▶ **INSTRUCTIONS FOR THE TASK**
From the first line of the entries below to the line with "189 227 L 231", give each line again exactly.

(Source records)

+ + + +

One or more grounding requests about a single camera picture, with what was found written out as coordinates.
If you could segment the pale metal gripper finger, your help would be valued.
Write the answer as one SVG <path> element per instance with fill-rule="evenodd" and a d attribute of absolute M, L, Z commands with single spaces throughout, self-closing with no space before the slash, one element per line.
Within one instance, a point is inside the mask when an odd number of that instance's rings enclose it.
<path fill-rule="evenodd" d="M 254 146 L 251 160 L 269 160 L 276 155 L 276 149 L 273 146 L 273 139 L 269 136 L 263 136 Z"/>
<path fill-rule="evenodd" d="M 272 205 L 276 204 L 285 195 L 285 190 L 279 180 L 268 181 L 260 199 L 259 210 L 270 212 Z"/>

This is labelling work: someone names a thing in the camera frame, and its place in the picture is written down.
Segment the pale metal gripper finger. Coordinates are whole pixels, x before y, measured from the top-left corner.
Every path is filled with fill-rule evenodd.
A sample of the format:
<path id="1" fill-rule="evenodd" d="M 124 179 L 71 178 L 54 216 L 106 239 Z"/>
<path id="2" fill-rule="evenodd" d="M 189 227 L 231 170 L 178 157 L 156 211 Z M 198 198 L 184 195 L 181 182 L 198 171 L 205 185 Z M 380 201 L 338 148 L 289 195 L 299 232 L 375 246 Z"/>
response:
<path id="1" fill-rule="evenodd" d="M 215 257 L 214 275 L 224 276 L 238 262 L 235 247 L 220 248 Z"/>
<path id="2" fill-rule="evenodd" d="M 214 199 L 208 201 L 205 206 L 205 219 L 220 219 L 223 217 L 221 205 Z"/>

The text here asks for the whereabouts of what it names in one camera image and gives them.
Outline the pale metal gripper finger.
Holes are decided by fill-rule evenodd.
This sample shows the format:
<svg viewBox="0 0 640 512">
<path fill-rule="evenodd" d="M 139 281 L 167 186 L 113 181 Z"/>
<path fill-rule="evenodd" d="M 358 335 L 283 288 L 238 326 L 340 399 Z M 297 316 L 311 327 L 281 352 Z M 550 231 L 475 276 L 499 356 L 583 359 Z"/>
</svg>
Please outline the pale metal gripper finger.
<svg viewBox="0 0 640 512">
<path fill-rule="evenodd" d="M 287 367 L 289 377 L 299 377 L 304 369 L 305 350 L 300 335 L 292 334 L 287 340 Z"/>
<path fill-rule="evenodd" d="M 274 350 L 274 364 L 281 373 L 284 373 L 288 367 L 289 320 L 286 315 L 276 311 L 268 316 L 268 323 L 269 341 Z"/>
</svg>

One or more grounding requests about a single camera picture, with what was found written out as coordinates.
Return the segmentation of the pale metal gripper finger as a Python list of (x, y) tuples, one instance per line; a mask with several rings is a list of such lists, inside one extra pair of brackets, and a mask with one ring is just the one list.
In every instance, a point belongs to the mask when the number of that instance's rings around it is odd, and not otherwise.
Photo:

+ + + +

▶ **EXPECTED OUTPUT**
One or more grounding requests about a single camera picture, with what was found written out as coordinates.
If you could segment the pale metal gripper finger, your help would be valued.
Write the answer as one SVG <path> element per instance with fill-rule="evenodd" and a d attribute of absolute M, L, Z commands with single spaces throughout, self-closing with no space before the slash, one element per line.
Within one instance, a point is inside the mask when an odd number of that instance's rings enclose it.
<path fill-rule="evenodd" d="M 254 146 L 251 160 L 269 160 L 276 155 L 276 149 L 273 146 L 273 139 L 269 136 L 263 136 Z"/>
<path fill-rule="evenodd" d="M 272 205 L 276 204 L 285 195 L 285 190 L 279 180 L 268 181 L 260 199 L 259 210 L 270 212 Z"/>

This is labelling work: someone names a thing in the camera frame, and its place in the picture is written down.
Segment the pale metal gripper finger. Coordinates are whole pixels, x before y, measured from the top-left corner.
Every path is filled with fill-rule evenodd.
A sample of the format:
<path id="1" fill-rule="evenodd" d="M 124 179 L 71 178 L 54 216 L 106 239 Z"/>
<path id="2" fill-rule="evenodd" d="M 189 227 L 231 170 L 178 157 L 156 211 Z M 198 198 L 184 195 L 181 182 L 198 171 L 205 185 Z M 380 201 L 338 148 L 289 195 L 299 232 L 375 246 Z"/>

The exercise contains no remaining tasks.